From Police Heroes, a book by author Chuck Whitlock:
Officer Thomas Gorman, forty-one, was a member of the Port Authority ESU and one of the first to respond to the call for help at the World Trade Center. He had worked for the Port Authority at Newark Airport and at the Bus Terminal before he was assigned to the Journal Square PATH station in Jersey City. Before he joined the Port Authority, he worked at the Bayonne Fire Department as a firefighter.
While he loved being a public safety officer, he lived for his family. He and his wife, Barbara, had three children: Patrick, Laura and Bridget. He was a fervent Giants fan and coached basketball and baseball teams. In his spare time, he loved to cook.
“He was just a very genuine person,” Barbara Gorman told a reporter for Newsday. “He told you what he thought, what he felt. But he would do whatever he could for you, and do his best. He was a man who worked hard but also knew how to enjoy life.”
Portraits of Grief, The New York Times
Final Celebrations
Some people like to imagine how they would spend their days if they learned that they had only one week to live.

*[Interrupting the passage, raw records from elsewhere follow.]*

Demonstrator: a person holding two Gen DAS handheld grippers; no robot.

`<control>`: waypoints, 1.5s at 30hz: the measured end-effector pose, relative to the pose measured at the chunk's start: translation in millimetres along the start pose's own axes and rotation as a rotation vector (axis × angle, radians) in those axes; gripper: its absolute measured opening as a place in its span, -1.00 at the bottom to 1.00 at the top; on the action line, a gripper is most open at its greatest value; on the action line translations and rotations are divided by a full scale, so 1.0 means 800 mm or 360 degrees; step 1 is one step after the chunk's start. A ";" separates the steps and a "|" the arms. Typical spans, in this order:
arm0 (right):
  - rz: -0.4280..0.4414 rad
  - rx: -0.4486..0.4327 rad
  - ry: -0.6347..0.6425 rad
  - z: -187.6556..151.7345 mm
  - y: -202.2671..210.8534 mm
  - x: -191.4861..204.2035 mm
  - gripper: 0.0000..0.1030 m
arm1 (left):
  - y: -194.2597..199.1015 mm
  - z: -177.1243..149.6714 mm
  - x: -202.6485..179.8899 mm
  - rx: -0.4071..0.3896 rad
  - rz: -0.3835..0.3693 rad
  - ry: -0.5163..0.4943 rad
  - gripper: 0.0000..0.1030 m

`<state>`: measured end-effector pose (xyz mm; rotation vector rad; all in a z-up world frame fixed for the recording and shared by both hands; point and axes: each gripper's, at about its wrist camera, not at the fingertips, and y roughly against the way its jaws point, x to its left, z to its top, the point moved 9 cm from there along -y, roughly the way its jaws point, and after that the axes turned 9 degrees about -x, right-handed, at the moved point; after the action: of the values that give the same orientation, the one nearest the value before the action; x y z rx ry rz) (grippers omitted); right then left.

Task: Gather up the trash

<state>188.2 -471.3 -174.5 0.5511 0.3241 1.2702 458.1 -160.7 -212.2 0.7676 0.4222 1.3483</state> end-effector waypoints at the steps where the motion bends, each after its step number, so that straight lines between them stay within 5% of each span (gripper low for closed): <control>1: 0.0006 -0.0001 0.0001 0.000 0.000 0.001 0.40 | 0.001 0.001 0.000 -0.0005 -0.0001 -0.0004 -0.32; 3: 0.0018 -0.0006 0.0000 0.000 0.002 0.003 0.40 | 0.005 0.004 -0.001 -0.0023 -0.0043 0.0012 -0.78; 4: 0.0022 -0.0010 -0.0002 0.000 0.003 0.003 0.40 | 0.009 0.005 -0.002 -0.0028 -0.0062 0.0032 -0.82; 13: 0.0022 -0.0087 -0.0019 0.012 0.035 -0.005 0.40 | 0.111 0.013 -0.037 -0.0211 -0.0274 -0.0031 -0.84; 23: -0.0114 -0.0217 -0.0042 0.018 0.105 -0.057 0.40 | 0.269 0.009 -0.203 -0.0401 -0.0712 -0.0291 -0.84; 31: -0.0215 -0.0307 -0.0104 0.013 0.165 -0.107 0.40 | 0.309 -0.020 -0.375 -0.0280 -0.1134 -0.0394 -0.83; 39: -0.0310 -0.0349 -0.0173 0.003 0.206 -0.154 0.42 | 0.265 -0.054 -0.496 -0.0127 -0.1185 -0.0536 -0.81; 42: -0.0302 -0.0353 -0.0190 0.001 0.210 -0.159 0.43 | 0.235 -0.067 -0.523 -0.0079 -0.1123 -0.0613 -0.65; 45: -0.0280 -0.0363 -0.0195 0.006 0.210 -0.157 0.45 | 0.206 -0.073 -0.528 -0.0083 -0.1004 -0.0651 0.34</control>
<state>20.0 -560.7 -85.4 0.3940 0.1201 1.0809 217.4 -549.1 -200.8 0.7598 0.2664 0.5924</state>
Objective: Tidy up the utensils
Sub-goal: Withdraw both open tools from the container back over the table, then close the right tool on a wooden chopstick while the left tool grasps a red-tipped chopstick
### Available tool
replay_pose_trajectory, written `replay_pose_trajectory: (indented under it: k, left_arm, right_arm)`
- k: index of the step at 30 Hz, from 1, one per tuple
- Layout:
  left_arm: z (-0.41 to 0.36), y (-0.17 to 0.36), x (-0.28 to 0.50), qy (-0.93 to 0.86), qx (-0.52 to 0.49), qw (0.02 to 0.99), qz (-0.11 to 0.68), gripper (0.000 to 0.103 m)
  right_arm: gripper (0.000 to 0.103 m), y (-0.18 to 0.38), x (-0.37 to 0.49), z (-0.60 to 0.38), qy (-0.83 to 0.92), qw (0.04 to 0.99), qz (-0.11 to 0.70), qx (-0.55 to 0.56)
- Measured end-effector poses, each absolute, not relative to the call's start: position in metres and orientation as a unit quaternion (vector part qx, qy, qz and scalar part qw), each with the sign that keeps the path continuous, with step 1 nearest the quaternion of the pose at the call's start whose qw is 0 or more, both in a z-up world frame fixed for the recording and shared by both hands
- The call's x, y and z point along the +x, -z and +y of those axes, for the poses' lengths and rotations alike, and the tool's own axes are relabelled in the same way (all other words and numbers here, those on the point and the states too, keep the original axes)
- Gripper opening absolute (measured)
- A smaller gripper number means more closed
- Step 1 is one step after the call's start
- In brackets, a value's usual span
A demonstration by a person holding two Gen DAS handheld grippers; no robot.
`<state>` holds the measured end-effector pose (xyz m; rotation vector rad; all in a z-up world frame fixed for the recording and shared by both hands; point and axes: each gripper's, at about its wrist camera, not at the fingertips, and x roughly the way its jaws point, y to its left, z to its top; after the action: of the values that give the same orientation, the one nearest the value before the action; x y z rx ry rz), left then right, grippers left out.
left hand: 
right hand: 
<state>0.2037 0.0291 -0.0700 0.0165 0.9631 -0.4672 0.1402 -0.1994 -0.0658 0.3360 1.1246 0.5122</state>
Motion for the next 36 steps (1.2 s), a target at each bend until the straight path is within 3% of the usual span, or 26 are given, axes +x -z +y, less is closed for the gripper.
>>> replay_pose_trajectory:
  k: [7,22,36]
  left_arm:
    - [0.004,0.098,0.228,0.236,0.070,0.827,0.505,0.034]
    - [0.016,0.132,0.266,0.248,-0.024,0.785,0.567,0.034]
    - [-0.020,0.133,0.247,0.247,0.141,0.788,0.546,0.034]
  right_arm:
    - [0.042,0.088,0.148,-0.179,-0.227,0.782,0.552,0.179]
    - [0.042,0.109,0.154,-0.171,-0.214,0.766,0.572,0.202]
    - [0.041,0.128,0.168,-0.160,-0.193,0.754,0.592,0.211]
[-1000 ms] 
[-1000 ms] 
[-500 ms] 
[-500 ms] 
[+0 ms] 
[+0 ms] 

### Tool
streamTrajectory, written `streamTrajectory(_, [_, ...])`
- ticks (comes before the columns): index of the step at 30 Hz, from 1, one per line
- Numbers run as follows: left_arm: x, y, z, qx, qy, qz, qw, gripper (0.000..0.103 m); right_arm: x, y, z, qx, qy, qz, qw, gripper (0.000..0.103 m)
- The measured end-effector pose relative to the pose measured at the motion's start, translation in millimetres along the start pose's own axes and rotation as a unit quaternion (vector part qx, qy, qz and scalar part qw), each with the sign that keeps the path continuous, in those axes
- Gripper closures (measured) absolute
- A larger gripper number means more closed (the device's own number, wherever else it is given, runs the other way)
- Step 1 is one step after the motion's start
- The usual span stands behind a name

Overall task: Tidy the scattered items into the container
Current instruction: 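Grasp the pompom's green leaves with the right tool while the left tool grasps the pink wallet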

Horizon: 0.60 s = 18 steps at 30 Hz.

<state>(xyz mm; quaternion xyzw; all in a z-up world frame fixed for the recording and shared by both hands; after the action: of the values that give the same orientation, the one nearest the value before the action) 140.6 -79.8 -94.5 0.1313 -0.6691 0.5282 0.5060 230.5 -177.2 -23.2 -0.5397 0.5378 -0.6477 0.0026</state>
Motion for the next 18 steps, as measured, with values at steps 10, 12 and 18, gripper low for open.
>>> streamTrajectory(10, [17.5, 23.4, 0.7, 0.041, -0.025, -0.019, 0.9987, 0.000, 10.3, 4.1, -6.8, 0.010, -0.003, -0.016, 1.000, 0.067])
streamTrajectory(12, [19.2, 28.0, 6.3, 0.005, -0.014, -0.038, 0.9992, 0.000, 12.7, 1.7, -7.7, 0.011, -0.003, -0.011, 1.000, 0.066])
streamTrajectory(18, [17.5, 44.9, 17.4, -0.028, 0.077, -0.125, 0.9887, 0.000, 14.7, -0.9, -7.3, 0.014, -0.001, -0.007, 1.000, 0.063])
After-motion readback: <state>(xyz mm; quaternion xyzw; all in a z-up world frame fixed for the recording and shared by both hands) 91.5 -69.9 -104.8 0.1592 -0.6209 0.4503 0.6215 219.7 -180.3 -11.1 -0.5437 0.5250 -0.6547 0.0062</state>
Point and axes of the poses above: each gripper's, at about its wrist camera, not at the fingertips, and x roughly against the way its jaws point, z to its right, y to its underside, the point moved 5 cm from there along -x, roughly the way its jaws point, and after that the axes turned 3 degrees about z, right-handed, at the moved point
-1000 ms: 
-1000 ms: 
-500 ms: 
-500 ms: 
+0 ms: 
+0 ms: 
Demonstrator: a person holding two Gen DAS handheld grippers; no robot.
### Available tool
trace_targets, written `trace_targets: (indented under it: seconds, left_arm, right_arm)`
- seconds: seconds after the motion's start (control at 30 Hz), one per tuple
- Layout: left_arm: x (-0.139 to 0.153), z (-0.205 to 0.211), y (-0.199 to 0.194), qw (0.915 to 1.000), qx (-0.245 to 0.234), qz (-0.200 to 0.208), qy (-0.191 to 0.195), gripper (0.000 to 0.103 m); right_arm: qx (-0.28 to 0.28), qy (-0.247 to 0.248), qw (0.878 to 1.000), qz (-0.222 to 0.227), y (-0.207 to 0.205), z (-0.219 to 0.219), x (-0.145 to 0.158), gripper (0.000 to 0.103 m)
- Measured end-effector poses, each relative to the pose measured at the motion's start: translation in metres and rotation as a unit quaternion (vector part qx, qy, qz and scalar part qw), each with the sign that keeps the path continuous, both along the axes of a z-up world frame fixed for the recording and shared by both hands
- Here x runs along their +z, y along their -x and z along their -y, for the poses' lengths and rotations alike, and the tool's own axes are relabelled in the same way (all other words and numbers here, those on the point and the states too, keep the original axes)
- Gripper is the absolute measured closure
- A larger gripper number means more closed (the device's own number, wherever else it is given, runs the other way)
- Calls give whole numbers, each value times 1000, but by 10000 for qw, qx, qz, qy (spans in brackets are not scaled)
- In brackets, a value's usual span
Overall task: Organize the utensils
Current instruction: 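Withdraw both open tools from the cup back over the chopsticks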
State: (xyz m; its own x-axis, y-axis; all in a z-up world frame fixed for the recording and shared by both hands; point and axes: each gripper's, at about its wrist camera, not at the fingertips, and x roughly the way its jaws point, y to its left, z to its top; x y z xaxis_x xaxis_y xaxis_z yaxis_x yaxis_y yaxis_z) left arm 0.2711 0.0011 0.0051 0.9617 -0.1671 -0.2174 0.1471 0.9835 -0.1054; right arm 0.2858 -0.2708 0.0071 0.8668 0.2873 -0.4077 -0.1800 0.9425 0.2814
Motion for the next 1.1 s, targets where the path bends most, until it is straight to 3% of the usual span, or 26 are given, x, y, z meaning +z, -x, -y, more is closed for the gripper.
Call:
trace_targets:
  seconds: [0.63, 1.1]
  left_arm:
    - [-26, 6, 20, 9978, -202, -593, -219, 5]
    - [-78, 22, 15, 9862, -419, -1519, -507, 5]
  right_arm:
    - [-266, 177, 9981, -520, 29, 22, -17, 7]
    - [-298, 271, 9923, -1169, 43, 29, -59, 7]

Thomas E. Gorman seems to have spent his last seven days as if he had some inkling of what was to come.
The week began on September 4, which happened to be the day that Officer Gorman’s eldest daughter, Laura, turned 15. Before he left for his job as a police officer with the Port Authority’s emergency services unit in Jersey City, he left Laura a “Happy Birthday” note on the kitchen table of their home in Middlesex, N.J. He cooked dinner that night and passed around slices of cake to his wife, Barbara, and their three children.
Two days later, Officer Gorman, 41, invited his friends to a golf outing to raise money for the Middlesex Little League. Fathers of Little League players showed up, as did some of his co-workers. That same week also found him celebrating his wife’s birthday, the two of them riding in his motorboat up Barnegat Bay. They stopped at a lighthouse and collected seashells and driftwood. Their getaway ended with dinner at a seashore restaurant as darkness settled.
Days later, Mrs. Gorman watched from her car on her way to work as an airplane crashed into 1 World Trade Center. Miles away, her husband climbed into a rescue truck. It was the end of a very full week.